* Aim of the exercise:
Your answer should hold exactly the lines below from the line with "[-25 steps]" through the line with "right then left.", both included, and no pictures at all.
--
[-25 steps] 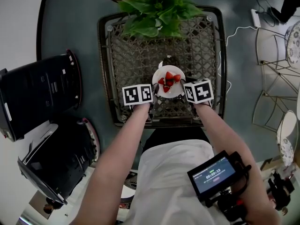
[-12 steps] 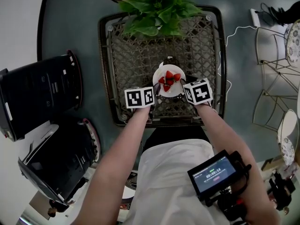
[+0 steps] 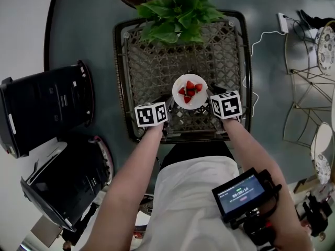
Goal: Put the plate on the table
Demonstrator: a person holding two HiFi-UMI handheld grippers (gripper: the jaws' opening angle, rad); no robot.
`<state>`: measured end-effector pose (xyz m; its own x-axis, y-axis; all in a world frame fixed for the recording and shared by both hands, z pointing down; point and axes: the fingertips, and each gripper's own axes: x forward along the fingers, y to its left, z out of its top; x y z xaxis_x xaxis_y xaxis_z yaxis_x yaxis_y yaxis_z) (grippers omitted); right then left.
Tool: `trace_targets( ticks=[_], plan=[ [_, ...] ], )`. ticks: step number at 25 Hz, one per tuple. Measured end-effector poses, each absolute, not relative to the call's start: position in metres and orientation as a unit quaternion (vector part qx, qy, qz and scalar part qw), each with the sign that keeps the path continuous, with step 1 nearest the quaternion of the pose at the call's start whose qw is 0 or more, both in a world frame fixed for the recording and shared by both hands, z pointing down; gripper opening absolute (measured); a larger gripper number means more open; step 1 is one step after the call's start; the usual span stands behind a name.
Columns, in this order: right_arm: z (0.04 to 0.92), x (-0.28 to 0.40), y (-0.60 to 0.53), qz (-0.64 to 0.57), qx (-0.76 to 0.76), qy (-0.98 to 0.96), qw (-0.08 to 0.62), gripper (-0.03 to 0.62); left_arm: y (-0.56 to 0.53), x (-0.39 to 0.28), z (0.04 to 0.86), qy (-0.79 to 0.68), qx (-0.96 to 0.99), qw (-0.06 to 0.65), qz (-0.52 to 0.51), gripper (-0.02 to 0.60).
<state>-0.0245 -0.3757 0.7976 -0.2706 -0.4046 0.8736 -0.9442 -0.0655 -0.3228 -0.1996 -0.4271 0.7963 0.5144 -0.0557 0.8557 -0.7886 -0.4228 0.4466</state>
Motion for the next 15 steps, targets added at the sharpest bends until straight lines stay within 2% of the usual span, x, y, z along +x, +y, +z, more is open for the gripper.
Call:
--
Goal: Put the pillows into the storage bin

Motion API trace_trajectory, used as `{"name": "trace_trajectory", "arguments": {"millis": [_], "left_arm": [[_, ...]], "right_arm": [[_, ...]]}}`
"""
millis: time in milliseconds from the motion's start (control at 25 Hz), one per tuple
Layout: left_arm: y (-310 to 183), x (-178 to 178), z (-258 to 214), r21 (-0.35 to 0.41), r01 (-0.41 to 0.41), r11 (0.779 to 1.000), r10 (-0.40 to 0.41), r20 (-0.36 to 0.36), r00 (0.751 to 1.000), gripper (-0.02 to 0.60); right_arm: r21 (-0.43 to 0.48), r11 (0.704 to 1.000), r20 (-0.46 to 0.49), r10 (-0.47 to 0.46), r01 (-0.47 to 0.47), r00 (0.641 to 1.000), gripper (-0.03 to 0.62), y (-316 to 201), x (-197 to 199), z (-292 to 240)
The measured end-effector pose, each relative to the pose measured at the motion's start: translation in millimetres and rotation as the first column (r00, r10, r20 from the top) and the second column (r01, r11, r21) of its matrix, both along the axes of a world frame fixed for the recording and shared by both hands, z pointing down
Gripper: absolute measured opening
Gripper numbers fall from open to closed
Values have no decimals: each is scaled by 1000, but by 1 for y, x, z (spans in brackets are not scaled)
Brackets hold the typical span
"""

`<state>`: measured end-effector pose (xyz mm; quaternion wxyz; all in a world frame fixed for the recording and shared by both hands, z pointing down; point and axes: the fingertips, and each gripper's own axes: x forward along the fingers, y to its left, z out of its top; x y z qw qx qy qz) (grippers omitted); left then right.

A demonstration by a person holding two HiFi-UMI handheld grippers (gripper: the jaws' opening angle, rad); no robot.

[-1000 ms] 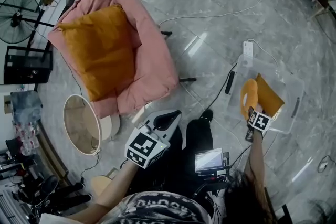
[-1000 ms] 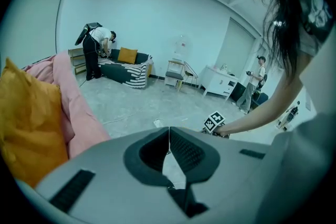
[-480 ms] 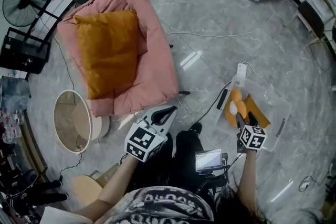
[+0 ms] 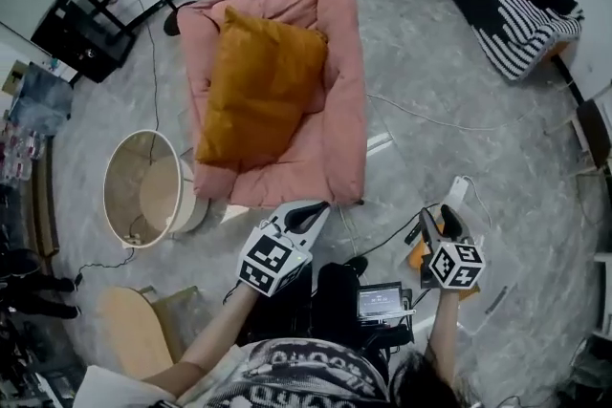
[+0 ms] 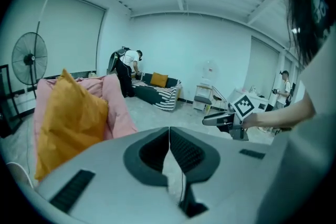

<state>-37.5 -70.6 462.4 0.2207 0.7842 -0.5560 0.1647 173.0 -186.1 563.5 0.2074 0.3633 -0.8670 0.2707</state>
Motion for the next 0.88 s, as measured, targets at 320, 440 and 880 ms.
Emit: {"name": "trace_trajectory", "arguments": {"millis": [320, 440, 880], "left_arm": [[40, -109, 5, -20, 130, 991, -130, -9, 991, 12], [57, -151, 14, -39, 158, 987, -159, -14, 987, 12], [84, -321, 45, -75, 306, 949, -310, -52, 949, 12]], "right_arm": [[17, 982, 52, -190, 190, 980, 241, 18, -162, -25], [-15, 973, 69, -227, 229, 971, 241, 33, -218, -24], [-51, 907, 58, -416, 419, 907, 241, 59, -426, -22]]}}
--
* Task output:
[-25 steps] 
[-12 steps] 
[+0 steps] 
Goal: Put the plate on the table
Demonstrator: a person holding two HiFi-UMI handheld grippers (gripper: the jaws' opening angle, rad); no robot.
`<state>`: measured end-effector pose (xyz m; its own x-axis, y-axis; all in a world frame fixed for the recording and shared by both hands, z pointing down; point and axes: the fingertips, and each gripper's own axes: x forward along the fingers, y to its left, z out of its top; x y z xaxis_x xaxis_y xaxis_z yaxis_x yaxis_y yaxis_z) (grippers omitted); right then left.

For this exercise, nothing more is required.